I press my lips to Lucy’s temple and breathe in her scent when she praises her mother’s beauty for the second time. “She is sooo pretty.”

“She sure is.” Confident she’s had enough sentimental muckiness for one morning, I dip her until her piggy tails hit the floor, then attack her ribs. “Just like you.”

She squeals during our gallop down the stairs and our race through the swinging kitchen door, and then she screams some more when she finds her father at the cooktop, flipping pancakes.

“You made pancakes two days in a row!” When she wiggles to be placed down, I oblige. “This has to be a miracle.” She twists to face me. “He’s never made pancakes two days in a row.” Hunger blazes through her eyes as she licks her lips. “We need syrup. Lots and lots of syrup.”

As she races for the walk-in pantry, I drift my eyes to Brodie. “Morning.”

I hate my cracked tone, but my self-loathing only hangs around as long as it takes Brodie to reply, “Morning.” After flipping a pancake, he checks the coast is clear before tugging me in and placing an impromptu kiss on the edge of my mouth.

His public display of affection is so unexpected I’m left a little gobsmacked. We agreed last night that anything we do after hours shouldn’t affect Lucy, so I was half expecting another case of amnesia.

Grinning, Brodie closes my mouth before giving it a reason to gape again. “You don’t deserve to be ignored. Neither back then nor now.”

Tears prick my eyes, but with Lucy back at my side, looking up at me suspiciously, I don’t have time to respond to them. Her pout is super cute and very dramatic.

“Are you okay?” I ask her like she’s the one acting out of sorts.

“I can’t find the syrup.” Her devastated voice would have you convinced the world was about to end.

I arch a brow while spinning to face the pantry. “It should be on the shelf where we left it yesterday. Want me to help you?”

She nods so fast that she makes my head spin before she leads our charge to the pantry.

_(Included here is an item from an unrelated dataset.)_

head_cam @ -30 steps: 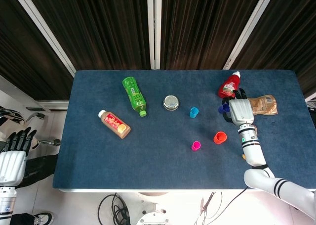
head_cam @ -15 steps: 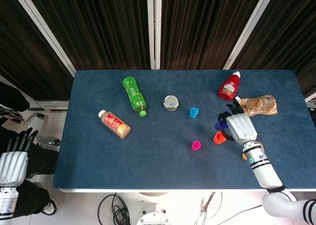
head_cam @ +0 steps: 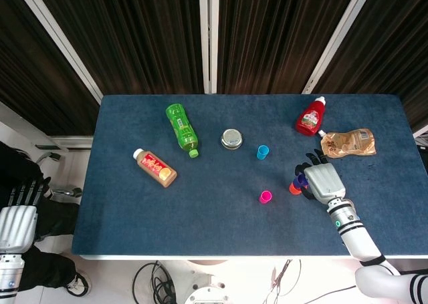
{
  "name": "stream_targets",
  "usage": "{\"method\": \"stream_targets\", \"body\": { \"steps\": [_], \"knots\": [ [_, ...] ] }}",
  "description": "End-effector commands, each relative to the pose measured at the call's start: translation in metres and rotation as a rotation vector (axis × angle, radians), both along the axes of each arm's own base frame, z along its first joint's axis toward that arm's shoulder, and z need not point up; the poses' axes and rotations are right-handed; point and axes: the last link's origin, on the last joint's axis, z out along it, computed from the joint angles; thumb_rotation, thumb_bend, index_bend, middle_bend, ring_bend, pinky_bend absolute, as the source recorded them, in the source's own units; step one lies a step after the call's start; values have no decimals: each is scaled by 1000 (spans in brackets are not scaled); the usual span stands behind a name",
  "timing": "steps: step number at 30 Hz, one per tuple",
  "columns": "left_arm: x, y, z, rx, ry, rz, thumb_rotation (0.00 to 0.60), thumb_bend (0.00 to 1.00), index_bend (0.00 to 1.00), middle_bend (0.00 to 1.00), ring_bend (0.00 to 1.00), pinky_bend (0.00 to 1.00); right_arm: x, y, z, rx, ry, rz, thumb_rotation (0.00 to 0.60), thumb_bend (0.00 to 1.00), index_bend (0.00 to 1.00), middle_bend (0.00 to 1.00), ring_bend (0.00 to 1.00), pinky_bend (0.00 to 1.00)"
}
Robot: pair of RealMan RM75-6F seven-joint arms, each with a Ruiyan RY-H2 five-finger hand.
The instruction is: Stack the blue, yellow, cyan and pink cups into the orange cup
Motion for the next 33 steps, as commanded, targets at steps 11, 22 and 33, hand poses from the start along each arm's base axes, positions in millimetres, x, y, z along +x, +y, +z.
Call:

I’m taken aback when I notice the mess. Brodie and I were a little eager, but I had no clue the stickiness slicking my skin wasn’t solely sweat until now.

My footprint is on the baker-size bag of flour on the pantry floor, and several tins and condiments are either sitting askew or on the floor.

I try to keep a straight face, but the fight becomes unbearable when Lucy folds her arms under her chest and says with a huff, “Daddy, I think we’ve got a raccoon im-fes-tation again!”

“What the fuck did you do with my uptight, ‘I don’t need anyone but my daughter in my life’ brother-in-law? And where the fuck can I get some of that magic for myself?”